* _Activity_
Please return the lines below verbatim, beginning at the one that has "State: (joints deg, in" and stopping after the one that has "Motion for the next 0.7", and add no other lines.

* _Provided data_
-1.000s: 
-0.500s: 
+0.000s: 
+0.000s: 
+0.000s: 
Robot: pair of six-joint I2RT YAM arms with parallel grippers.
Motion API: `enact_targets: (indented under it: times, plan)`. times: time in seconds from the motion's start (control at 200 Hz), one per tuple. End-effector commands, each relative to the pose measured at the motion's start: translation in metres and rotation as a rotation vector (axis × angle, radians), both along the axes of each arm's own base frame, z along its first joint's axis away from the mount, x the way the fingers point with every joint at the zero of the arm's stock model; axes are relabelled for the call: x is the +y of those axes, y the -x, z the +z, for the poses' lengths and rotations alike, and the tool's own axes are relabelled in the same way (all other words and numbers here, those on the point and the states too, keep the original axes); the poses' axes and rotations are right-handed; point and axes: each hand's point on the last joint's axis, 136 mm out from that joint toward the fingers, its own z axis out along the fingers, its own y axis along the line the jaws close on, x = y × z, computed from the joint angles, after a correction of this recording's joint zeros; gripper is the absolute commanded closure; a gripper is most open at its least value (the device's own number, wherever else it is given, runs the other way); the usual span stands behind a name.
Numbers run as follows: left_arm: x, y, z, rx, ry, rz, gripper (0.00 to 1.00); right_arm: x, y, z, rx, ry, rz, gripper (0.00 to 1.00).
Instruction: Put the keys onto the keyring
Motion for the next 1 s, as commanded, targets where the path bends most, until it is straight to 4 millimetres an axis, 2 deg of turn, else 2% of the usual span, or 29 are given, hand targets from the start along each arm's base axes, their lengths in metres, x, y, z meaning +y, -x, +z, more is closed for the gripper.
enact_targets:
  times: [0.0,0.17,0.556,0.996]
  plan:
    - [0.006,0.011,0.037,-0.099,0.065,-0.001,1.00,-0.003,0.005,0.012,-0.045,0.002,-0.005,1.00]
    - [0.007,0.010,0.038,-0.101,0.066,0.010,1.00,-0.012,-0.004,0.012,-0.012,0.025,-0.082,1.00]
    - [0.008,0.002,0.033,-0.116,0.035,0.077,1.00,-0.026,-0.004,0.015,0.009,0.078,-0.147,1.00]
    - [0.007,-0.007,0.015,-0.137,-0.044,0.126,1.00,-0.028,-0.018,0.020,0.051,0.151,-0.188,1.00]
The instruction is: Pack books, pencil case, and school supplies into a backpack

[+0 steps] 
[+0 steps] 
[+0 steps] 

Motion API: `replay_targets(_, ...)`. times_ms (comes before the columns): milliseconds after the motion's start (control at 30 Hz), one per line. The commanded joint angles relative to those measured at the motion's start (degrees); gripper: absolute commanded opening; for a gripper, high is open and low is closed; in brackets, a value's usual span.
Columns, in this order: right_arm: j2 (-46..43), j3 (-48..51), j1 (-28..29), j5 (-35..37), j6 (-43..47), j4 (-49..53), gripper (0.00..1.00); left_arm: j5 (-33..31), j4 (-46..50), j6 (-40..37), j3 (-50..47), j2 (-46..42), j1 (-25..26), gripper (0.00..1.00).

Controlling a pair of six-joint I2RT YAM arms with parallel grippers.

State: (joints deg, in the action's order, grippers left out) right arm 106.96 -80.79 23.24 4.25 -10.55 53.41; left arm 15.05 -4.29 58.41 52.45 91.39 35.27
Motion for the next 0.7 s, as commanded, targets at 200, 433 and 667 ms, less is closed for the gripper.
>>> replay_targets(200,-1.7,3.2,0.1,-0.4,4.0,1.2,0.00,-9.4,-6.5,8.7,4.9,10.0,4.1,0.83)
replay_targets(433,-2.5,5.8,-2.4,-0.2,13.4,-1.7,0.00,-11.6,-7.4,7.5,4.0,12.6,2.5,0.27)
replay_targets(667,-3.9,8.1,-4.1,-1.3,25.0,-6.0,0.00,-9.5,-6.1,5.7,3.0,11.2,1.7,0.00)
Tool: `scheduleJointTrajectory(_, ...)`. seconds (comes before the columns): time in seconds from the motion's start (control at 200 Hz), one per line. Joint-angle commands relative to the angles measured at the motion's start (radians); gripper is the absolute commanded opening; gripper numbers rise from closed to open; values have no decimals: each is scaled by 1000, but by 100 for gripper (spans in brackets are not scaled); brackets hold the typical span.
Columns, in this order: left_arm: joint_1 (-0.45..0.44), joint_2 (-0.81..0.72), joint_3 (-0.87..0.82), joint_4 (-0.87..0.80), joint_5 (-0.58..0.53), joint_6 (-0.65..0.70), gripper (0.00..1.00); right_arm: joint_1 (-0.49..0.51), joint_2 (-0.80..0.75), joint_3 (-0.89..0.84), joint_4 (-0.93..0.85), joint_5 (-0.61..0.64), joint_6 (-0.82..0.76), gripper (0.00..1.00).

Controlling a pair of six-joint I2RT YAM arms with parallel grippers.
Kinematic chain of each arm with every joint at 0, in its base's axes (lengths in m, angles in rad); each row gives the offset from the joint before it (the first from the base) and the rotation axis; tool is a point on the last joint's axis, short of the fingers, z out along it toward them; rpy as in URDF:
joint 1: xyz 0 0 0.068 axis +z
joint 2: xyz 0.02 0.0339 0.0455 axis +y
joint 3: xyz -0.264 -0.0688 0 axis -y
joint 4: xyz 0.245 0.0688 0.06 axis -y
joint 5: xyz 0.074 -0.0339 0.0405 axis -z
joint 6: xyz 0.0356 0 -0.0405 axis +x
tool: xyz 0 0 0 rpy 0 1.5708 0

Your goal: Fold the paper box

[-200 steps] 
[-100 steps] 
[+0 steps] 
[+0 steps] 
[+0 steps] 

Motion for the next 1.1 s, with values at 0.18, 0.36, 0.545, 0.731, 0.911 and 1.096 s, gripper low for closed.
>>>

* _Result of the exercise_
State: (joints deg, in the action's order, grippers left out) right arm 106.96 -80.79 23.24 4.25 -10.55 53.41; left arm 15.05 -4.29 58.41 52.45 91.39 35.27
Motion for the next 0.7 s, as commanded, targets at 200, 433 and 667 ms, less is closed for the gripper.

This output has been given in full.